**AIM OF THE TASK:**
Reproduce the full listing below unchanged, apart from the pictures.

====== DATA EXCERPT

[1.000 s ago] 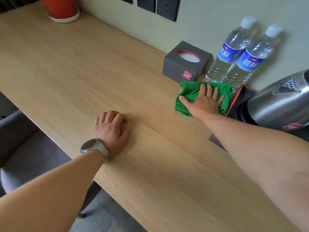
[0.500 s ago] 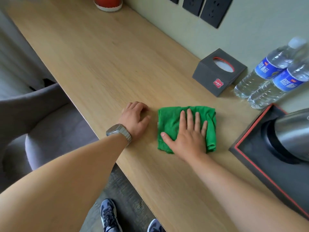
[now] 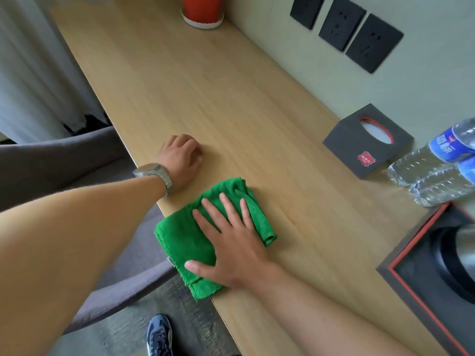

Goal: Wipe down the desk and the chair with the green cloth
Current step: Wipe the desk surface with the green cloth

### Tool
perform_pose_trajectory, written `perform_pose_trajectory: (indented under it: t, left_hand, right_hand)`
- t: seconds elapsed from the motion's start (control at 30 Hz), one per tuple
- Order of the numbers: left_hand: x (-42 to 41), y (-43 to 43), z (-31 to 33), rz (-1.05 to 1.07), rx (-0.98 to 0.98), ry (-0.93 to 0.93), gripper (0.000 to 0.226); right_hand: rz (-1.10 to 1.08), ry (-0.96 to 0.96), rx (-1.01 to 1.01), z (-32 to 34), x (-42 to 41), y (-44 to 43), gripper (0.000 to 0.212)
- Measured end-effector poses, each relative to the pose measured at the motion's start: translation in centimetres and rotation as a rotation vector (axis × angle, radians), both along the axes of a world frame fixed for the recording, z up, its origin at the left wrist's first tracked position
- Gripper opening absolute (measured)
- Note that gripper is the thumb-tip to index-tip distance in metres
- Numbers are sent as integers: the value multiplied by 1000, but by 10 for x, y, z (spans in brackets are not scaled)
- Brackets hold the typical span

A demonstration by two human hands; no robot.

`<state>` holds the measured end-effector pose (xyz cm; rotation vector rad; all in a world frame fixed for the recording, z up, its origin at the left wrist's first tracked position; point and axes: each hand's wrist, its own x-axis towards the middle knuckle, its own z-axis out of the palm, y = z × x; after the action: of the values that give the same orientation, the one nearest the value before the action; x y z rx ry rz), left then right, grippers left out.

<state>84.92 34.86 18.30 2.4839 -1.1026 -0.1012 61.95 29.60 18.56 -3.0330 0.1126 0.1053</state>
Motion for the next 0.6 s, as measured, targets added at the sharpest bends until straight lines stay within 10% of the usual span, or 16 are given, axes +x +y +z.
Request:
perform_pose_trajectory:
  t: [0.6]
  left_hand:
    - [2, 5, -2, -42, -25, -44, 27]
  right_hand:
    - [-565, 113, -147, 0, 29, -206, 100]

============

**WRITTEN ANSWER:**
[1.000 s ago] 
[0.500 s ago] 
[now] 

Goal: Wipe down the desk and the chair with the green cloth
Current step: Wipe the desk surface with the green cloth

### Tool
perform_pose_trajectory, written `perform_pose_trajectory: (indented under it: t, left_hand, right_hand)`
- t: seconds elapsed from the motion's start (control at 30 Hz), one per tuple
- Order of the numbers: left_hand: x (-42 to 41), y (-43 to 43), z (-31 to 33), rz (-1.05 to 1.07), rx (-0.98 to 0.98), ry (-0.93 to 0.93), gripper (0.000 to 0.226); right_hand: rz (-1.10 to 1.08), ry (-0.96 to 0.96), rx (-1.01 to 1.01), z (-32 to 34), x (-42 to 41), y (-44 to 43), gripper (0.000 to 0.212)
- Measured end-effector poses, each relative to the pose measured at the motion's start: translation in centimetres and rotation as a rotation vector (axis × angle, radians), both along the axes of a world frame fixed for the recording, z up, its origin at the left wrist's first tracked position
- Gripper opening absolute (measured)
- Note that gripper is the thumb-tip to index-tip distance in metres
- Numbers are sent as integers: the value multiplied by 1000, but by 10 for x, y, z (spans in brackets are not scaled)
- Brackets hold the typical span

A demonstration by two human hands; no robot.

`<state>` holds the measured end-effector pose (xyz cm; rotation vector rad; all in a world frame fixed for the recording, z up, its origin at the left wrist's first tracked position; point and axes: each hand's wrist, its own x-axis towards the middle knuckle, its own z-axis out of the palm, y = z × x; after the action: of the values that give the same orientation, the one nearest the value before the action; x y z rx ry rz), left then right, grippers left out.

<state>84.92 34.86 18.30 2.4839 -1.1026 -0.1012 61.95 29.60 18.56 -3.0330 0.1126 0.1053</state>
Motion for the next 0.6 s, as measured, targets added at the sharpest bends until straight lines stay within 10% of the usual span, or 16 are given, axes +x +y +z.
Request:
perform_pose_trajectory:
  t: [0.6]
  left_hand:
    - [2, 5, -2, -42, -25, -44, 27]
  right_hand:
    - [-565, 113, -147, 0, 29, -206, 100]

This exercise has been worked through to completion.